Please upgrade your browser
and improve your visit to our site.
Skip Navigation

Is Iraq Our Enemy?

 

Commenting on this Gallup Poll, Matthew Yglesias notes, "Americans don't just dislike the Iraq War, they downright dislike Iraq. ... [W]hen asked to name America's top enemy in the world Iraq took second place (have people not heard that Saddam's been deposed) behind Iran but ahead of China and North Korea." I'm not all that surprised by this. It's easy to see how the media narrative of the war in Iraq, which tends to be framed around the questions of, "Are we winning? Can we win?" (even Democrats often couch their rhetoric this way), would give the impression to low-information poll respondents that our military is fighting Iraq's military and the question is whether we'll prevail or whether they will.
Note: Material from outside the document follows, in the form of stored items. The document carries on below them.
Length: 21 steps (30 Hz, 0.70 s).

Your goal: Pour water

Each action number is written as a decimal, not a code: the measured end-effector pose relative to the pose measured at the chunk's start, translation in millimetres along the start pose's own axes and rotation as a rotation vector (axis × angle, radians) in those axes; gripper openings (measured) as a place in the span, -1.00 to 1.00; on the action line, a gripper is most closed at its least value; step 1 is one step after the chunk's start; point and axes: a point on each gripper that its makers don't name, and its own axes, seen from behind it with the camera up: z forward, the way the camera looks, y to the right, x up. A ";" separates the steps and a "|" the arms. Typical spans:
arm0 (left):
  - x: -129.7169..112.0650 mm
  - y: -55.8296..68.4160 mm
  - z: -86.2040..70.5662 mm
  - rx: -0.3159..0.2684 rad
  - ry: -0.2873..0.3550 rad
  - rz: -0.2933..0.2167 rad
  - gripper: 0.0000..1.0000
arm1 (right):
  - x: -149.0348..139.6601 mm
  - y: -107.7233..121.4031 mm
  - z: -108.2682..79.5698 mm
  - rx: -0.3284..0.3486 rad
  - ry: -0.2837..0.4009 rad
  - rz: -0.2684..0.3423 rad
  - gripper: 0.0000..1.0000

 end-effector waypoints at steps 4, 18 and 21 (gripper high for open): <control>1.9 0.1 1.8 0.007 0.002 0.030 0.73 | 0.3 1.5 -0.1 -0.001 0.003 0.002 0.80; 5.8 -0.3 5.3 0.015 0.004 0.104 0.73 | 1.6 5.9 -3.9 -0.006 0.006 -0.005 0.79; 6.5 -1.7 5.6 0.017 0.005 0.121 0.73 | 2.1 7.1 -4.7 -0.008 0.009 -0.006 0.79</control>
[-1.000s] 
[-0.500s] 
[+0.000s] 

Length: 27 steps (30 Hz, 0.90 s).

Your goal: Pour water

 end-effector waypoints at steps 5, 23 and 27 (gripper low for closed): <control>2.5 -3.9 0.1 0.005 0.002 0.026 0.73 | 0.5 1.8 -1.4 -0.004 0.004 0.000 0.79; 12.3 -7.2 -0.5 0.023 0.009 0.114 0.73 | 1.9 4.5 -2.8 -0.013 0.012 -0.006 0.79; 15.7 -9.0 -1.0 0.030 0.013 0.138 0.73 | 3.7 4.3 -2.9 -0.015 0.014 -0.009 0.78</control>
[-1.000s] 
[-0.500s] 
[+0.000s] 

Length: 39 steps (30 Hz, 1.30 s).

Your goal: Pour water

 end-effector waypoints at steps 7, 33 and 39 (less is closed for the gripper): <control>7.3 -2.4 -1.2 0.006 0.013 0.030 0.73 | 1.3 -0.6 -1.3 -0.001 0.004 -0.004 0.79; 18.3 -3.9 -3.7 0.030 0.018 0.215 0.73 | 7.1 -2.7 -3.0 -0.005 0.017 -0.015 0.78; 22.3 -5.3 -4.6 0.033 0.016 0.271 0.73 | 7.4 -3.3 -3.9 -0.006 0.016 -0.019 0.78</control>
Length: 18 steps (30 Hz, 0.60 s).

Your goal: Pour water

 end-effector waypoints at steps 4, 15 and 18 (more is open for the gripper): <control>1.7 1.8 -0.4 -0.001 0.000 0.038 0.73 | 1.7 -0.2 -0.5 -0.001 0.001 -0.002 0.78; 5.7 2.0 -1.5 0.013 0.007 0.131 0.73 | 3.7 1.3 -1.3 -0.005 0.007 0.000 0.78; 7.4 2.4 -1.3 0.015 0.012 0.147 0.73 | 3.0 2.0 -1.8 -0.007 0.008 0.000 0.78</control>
I haven't seen any polling data on this, but I'd be curious to see what percentage of the American public can correctly identify our campaign in Iraq as a nation-building and counterinsurgency operation as opposed to an old-fashioned interstate conflict. Any confusion that exists probably hurts the antiwar cause. For obvious and legitimate reasons, the notion that we're losing a war to a country like Iraq is far more difficult to stomach than the reality that we're struggling to help establish a functioning national government and fight a bunch of non-state actors with complex motivations in a conflict where even war supporters agree that traditional conceptions of "victory" and "defeat" don't really apply.

On the other hand, this poll is also slightly unfair by design, in that it asks respondents to identify the country that's our top enemy in the world, at a time when the main enemy in our most salient conflict isn't a country.